I have one but its not very big.


----------



## EMJAY (Feb 27, 2003)

post a picture anyways! what does he act like?


----------



## EMJAY (Feb 27, 2003)

i came across this one, i found it on this thread: http://www.piranha-fury.com/pfury/index.ph...topic=92317&hl=


----------



## EMJAY (Feb 27, 2003)

and this one: http://www.piranha-fury.com/pfury/index.ph...1&hl=Eigenmanni


----------



## captinmo187 (Oct 19, 2003)

nice, thoes look badass. cant wait for mine to grow.


----------



## dutchfrompredator (Sep 26, 2004)

must......have.........eigenmanni.


----------



## Dr.
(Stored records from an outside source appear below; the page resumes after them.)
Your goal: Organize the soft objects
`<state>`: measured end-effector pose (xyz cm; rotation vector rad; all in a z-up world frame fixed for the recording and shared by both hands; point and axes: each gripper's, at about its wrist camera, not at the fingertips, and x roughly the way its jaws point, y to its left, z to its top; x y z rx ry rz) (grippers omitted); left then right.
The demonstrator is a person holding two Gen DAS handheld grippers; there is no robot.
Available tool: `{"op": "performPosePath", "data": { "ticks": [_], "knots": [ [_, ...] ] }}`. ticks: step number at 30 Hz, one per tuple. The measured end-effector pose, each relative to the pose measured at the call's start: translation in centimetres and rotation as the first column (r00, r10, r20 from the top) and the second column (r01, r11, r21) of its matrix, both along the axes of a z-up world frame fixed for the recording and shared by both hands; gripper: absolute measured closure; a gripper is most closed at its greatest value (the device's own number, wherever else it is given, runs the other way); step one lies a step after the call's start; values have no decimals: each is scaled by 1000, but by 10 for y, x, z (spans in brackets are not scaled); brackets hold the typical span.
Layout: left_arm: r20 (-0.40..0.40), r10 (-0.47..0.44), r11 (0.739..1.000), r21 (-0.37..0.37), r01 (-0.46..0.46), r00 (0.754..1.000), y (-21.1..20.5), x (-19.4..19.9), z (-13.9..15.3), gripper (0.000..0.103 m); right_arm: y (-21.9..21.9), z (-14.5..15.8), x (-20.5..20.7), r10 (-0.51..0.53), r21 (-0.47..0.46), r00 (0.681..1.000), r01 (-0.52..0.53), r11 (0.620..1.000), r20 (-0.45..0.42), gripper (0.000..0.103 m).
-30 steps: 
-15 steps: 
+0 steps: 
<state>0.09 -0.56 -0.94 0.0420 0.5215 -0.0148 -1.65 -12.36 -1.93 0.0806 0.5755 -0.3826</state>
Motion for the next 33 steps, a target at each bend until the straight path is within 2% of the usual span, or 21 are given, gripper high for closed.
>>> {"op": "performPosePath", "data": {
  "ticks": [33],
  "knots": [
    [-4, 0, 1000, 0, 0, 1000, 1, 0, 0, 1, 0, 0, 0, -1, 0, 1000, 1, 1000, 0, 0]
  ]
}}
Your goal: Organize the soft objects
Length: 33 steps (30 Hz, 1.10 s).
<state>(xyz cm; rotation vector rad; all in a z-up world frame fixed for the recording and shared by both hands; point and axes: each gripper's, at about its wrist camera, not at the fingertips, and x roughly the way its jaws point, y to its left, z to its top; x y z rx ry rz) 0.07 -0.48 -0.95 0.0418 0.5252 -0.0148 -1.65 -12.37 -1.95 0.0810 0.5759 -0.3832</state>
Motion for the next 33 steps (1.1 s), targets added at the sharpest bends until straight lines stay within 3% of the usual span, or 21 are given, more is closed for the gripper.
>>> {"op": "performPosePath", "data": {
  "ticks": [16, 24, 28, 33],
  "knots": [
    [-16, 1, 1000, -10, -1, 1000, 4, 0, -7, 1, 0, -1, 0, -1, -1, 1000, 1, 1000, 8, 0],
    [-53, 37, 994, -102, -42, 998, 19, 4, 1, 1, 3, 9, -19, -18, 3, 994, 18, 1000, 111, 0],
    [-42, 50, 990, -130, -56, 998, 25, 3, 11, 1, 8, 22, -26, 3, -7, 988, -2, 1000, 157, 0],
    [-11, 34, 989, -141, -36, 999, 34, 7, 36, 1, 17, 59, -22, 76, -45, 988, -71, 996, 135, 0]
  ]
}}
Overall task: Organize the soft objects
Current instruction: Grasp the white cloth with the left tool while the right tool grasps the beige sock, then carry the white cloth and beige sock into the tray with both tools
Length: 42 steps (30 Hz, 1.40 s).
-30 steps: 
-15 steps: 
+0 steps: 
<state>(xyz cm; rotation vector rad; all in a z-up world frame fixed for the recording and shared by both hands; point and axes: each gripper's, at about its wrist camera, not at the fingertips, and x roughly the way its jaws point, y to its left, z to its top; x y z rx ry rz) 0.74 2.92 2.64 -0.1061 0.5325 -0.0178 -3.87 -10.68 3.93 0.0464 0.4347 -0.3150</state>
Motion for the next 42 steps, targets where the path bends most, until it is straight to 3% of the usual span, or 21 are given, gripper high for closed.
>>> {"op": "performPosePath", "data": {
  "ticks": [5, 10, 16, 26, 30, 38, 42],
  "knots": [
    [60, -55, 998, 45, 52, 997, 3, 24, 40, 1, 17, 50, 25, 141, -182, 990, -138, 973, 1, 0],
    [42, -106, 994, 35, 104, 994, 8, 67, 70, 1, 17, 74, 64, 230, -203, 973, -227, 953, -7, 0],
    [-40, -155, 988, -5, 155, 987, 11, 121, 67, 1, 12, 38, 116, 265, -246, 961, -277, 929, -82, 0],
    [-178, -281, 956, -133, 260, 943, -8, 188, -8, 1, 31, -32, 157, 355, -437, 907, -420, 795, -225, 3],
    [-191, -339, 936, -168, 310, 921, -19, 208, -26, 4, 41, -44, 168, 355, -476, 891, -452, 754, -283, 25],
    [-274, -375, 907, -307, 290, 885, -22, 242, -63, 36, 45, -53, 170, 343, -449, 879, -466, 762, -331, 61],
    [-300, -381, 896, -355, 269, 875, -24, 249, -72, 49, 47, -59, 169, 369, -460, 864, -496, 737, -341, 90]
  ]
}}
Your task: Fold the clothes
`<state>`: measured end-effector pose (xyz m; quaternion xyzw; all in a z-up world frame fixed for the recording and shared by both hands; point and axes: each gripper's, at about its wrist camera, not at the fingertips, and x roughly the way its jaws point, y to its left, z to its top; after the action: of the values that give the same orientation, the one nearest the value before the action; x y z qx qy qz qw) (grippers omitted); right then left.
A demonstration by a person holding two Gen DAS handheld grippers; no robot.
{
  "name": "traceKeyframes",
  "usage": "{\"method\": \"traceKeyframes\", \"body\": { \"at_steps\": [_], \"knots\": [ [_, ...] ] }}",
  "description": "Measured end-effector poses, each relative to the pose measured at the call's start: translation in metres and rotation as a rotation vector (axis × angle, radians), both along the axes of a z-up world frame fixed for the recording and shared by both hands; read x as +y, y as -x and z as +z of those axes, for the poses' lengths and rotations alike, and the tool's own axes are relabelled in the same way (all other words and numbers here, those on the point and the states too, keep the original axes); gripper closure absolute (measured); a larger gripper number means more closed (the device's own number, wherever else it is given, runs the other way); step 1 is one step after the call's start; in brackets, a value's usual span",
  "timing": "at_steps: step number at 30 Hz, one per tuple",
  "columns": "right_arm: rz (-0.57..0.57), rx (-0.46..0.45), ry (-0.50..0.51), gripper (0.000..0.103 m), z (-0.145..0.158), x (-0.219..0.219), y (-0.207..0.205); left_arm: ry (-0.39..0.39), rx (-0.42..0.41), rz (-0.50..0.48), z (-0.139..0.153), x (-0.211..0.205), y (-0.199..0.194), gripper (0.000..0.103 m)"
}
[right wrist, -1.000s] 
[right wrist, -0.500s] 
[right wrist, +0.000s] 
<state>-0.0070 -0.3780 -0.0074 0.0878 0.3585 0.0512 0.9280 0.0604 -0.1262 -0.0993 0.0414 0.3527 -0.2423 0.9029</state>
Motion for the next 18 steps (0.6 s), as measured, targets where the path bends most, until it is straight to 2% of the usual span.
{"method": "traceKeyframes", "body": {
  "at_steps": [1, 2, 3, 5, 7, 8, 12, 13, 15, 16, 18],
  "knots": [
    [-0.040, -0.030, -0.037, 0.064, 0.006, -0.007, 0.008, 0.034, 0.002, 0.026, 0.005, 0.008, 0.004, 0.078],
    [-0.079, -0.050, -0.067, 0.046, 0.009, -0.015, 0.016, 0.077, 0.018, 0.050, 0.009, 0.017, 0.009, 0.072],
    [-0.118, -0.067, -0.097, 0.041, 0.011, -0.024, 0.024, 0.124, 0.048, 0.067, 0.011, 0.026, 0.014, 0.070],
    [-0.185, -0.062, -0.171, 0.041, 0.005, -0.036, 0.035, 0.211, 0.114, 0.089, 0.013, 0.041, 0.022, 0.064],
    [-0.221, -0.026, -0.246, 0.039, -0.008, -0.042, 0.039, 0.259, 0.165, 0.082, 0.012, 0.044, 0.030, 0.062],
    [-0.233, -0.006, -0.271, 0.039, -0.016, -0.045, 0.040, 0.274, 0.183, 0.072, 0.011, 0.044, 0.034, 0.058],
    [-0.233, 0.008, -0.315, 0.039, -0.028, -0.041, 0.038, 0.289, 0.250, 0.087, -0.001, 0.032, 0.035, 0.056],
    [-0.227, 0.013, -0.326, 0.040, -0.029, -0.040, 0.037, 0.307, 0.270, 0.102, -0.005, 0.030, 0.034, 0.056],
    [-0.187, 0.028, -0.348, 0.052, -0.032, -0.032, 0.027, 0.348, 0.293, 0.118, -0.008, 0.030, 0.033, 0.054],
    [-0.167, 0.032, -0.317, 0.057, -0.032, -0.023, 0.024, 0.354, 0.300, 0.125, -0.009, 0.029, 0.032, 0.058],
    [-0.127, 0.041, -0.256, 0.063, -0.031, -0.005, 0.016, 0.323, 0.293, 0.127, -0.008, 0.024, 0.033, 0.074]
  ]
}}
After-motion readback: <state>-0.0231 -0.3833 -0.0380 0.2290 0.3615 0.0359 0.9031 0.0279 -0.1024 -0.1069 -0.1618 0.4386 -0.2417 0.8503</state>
Giggles (Oct 18, 2003)

dutchfrompredator said:


> i don't know but i heard you can sometimes keep 'em with pygos. i'd love that. it'd be sweeeeet.
> [snapback]1164470[/snapback]​


Yes, i heard that too. It was cariba in fact. Due to the similarities in color and with the humeral spot. The only thing i would be skeptical about is the difference in growth rate.


----------



## benJii (Feb 17, 2005)

jerry_plakyda said:


> dutchfrompredator said:
> 
> 
> > i don't know but i heard you can sometimes keep 'em with pygos. i'd love that. it'd be sweeeeet.
> ...


i can see how it can happen, but i wouldnt ever risk a eigen with em, it wouldnt be long IMO before it would be ripped apart


----------



## EMJAY (Feb 27, 2003)

how do these things act? i hope to be getting one in the next month and was curious

ive had reds, some wild, so theres something to compare to.


----------



## captinmo187 (Oct 19, 2003)

well mines only about 3" eyeballed. but hes awesome, i have a sanchezi purple form as well, and hes 4"s all he does is hides in the plants if the lights on hes cool tho cuz he likes to be hand fed. if i throw something in he wont even go after it but if its infront of his face in my hand he taers it up. but the manni is constantly cruzing the front of the glass watching me werever i go, and if i pull up a chair infront of the tank he doesn't take off he will keep cruzing around like im not even there yet he wont eat with the lights on. i cant wait for him to get his adult colors in. iv had caribe befor but after iv had this guy i wont be getting any pygos for a wile, i love this lil guy. right now there in a divided 55g, and will be moving to a 180g in a month or so. will i need a divider with that size of a tank? or should i put on in anywayz? keep the pics comming!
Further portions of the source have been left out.